Transformers: Attention is all you need — Teacher Forcing and Masked attention

Shravan Kumar
7 min readNov 6, 2023

--

Please refer to below blogs before reading this:

Introduction to Transformer Architecture

Transfomers: Attention is all you need — Overview on Self-attention

Transformers: Attention is all you need — Overview on Multi-headed attention

In the previous blogs — we mainly focussed on Encoder block but now we are going to focus on Decoder block.

What does the Decoder do?

For the task of translation — we will do translation of an english language text to any local language (here it is ‘Telugu’). Decoder requires input data from Encoder output i.e., whatever encoder has developed it needs to be transmitted to Decoder. Initially start symbol <Go> is given along with Encoder output — we get “nenu” as first word output from Decoder. For the next word output in decoder, all the encoder output along with first word ouptut in decoder is passed as the input to decoder again.

This chain of flow will follow until all the word outputs are finished in decoder.

What will be the output dimension for each output for decoder?

The output is going to be a probablity distribution outcome over a vocabulary of the input language. Every word is represented as one of the dimensions of V-dimensional vector.
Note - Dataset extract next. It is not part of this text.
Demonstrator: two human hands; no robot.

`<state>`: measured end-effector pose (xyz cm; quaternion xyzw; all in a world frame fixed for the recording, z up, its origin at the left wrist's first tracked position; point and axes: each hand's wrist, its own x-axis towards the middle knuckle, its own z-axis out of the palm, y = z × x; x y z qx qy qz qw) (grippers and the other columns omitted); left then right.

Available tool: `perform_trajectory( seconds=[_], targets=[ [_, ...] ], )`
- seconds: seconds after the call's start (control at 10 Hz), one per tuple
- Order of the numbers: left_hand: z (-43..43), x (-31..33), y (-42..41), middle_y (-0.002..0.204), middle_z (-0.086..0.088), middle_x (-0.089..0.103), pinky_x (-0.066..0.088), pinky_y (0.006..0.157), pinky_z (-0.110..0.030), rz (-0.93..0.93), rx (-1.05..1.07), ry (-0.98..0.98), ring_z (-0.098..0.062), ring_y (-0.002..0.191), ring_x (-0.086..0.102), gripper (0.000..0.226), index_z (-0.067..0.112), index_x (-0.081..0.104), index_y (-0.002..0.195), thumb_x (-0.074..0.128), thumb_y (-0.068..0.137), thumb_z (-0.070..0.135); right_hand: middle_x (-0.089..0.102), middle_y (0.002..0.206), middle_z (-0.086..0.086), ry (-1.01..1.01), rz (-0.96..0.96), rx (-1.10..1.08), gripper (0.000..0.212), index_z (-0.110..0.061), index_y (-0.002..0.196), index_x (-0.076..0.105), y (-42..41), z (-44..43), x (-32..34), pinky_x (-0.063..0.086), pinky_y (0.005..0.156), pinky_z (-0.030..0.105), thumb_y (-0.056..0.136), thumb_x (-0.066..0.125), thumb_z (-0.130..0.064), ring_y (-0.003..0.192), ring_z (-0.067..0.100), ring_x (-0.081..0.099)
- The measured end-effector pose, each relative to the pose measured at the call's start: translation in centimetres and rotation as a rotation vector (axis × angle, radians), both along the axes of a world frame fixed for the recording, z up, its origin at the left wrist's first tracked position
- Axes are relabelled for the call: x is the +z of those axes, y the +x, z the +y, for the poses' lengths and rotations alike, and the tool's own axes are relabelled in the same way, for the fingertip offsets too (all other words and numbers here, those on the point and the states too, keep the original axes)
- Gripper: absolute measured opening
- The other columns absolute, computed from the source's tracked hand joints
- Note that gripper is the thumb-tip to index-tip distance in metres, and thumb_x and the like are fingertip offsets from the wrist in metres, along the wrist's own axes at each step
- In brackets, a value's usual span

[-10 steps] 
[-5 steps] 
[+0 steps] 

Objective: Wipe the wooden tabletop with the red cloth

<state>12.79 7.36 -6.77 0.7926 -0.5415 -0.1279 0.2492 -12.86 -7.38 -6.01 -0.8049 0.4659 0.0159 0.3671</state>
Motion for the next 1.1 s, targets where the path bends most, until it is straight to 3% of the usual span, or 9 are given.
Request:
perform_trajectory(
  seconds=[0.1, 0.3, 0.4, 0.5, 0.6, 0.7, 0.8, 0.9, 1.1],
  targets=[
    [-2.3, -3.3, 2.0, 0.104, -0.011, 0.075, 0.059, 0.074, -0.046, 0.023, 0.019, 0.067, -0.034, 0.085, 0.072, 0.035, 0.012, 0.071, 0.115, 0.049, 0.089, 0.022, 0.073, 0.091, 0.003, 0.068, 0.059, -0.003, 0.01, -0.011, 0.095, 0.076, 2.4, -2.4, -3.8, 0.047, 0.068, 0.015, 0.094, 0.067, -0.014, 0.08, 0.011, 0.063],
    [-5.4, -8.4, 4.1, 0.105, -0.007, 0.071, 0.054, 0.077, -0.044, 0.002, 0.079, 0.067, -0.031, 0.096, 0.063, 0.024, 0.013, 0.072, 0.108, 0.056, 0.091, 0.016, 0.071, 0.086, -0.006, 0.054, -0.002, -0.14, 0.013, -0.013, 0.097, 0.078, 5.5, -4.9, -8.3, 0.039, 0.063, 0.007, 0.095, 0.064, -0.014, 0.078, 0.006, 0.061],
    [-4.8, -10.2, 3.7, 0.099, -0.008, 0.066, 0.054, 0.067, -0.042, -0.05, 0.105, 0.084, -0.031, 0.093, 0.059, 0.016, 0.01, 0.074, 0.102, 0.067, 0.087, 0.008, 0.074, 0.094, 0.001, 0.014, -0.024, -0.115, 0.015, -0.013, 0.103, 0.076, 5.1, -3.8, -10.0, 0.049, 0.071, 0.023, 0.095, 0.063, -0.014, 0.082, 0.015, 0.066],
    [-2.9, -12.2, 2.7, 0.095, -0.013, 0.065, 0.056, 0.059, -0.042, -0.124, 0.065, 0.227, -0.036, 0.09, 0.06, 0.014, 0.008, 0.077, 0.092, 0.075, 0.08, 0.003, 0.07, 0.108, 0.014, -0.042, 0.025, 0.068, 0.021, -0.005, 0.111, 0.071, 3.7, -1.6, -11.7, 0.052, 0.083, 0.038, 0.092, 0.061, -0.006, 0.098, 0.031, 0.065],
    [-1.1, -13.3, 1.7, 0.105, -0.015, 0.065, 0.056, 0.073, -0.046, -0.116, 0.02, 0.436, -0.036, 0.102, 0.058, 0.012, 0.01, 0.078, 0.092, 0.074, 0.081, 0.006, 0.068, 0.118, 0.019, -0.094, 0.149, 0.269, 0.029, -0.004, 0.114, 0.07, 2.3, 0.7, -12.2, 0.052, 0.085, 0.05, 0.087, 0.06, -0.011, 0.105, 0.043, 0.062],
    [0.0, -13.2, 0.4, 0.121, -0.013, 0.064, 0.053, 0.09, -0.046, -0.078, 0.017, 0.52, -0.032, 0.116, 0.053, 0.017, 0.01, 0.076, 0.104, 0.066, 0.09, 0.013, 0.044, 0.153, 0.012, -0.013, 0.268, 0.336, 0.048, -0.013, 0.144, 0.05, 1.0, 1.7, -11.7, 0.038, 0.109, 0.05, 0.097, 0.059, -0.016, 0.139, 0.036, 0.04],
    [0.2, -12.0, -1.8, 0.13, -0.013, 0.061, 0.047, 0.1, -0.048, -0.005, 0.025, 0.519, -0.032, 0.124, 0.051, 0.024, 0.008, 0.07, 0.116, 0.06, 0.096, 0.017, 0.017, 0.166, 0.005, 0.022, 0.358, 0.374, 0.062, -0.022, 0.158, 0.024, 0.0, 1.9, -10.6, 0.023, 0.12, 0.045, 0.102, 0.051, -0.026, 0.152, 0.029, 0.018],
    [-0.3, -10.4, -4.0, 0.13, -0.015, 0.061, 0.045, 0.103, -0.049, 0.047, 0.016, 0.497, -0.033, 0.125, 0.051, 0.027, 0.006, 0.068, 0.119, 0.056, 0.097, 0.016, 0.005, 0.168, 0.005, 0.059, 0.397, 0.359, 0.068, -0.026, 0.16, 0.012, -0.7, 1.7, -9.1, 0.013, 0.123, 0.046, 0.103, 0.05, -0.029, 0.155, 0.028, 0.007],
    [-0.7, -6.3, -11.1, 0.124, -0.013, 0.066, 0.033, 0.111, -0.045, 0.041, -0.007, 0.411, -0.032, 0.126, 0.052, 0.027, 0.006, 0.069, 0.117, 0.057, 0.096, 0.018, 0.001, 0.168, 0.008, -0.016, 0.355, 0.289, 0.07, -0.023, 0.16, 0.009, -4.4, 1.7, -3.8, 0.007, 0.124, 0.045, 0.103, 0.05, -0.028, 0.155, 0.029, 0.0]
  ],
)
The output function used is softmax and the word inputs used are embeddings.

The decoder stack is a stack of N = 6 layers. However, each layer is composed of three sublayers.

in the last layer we get probablity distrubution and we take argmax for the maximum probability word. Let’s zoom into one such decoder layer and observe what all components exist there.

This is how a decoder layer looks like:

So from above we need to understand what is

  • Masked Multi-Head (Self) Attention
  • Multi-Head (Cross) Attention

In order to understand the Masked Multi-Head (Self) Attention — we need to understand a concept known as Teacher Forcing.

Let us imagine that you are training a transformer — you have not trained it yet ie., it is still learning and if we check on what is happening during training. Assuming that the input sentence is sent to encoder and the encoder generates an output which sends to decoder. Let’s start with <Go> to decoder and it generates an output “nenu”. For the next word output from decoder is going to depend on encoder output + <Go> + “nenu”. Do we anticipate any challenges in predicting this word output?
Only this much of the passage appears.